Studies have adopted a metabolomics approach to identify small molecules that may act as potential triggers for cardiovascular disease. The most recent candidate is trimethylamine-N-oxide (TMAO) which is a metabolite of dietary choline (major sources eggs, liver, beef and pork).3 The gut microbiota play an intermediate role in converting choline, released by hydrolysis of phosphatidylcholine, to trimethylamine; this metabolite then undergoes oxidation by flavin monooxygenase enzymes in the liver to TMAO, which is then released into the circulation. In a mouse model susceptible to atherosclerosis, increased dietary choline not only resulted in increased plasma levels of TMAO, but also to greater development of plaque in the arteries of mice. In contrast, after treatment with broad-spectrum antibiotics, which effectively abolished the intestinal flora, there was no evidence of circulating TMAO in the plasma and no increase in the severity of atherosclerosis with a high-choline diet.

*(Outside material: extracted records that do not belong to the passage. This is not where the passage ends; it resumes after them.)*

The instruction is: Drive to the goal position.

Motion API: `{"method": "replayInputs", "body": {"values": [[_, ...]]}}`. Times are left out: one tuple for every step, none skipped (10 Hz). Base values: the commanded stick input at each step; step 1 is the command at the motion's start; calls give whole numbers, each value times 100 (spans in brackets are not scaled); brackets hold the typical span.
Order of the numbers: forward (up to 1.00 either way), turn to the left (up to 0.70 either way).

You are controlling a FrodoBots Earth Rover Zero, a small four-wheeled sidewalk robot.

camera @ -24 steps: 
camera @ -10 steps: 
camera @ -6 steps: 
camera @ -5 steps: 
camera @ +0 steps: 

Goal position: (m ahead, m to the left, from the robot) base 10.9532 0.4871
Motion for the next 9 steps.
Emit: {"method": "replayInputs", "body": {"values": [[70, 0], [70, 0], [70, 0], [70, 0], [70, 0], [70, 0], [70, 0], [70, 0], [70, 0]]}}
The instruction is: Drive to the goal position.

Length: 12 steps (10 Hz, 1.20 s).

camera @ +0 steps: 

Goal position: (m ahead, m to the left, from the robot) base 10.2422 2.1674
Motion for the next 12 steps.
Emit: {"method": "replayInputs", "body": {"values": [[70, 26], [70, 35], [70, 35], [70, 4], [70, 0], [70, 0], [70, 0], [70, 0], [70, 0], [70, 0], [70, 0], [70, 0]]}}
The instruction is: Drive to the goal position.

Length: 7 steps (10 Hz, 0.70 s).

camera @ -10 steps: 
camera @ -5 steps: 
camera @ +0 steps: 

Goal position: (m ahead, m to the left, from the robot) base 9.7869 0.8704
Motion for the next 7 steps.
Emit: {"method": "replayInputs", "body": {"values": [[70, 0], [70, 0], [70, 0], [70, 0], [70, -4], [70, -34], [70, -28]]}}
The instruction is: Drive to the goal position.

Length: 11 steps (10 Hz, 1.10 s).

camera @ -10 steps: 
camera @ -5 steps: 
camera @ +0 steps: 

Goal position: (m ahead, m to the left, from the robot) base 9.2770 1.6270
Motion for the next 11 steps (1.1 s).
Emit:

These findings prompt a key question: is an increase in plasma levels of TMAO a risk factor or risk marker for cardiovascular disease?
A recent report4 aimed to investigate this further. The report comprised two prospective clinical studies. In the first study, healthy volunteers who had not received antibiotics or probiotics within the previous month underwent a dietary phosphatidylcholine challenge (ingestion of two hard-boiled eggs, each containing about 250 mg choline, and 250 mg of deuterium-labelled phosphatidylcholine). Repeat challenges were performed after treatment for one week with antibacterials (metronidazole 500 mg twice daily plus ciprofloxacin 500 mg daily), and one month or more after completion of the antibacterial course (after the gut flora had been re-established). TMAO and deuterium-labelled TMAO were detected in the plasma after the baseline dietary phosphatidylcholine challenge. However, suppression of the gut flora effectively abolished these responses. After the gut flora had been re-established one month after completion of antibacterial treatment, the phosphatidylcholine challenge resulted in detectable levels of TMAO and deuterium-labelled TMAO, although there was some intersubject variability in the recovery of these responses.
The second study investigated whether fasting plasma TMAO levels were associated with incident major adverse cardiovascular events (MACE, defined as death, myocardial infarction [MI] or stroke) over 3 years follow-up in 4,007 patients (mean age 63 years, 64% male) who underwent elective coronary angiography. This patient group was characterised by a high prevalence of pre-existing cardiovascular risk factors; 32% had diabetes, 72% had hypertension, 65% were current or ex-smokers, and 42% had a history of MI. Median lipids were 96 mg/dL interquartile range [IQR] 78-117 mg/dL (2.5 [2.0-3.0] mmol/L) for low-density lipoprotein cholesterol, 34 mg/dL IQR 28-41 mg/dL (0.88 [0-72-1.06] mmol/L) for high-density lipoprotein (HDL) cholesterol and 118 mg/dL IQR 85-170 mg/dL (1.33 [0.96-1.92] mmol/L) for triglycerides; 60% of patients were on statins.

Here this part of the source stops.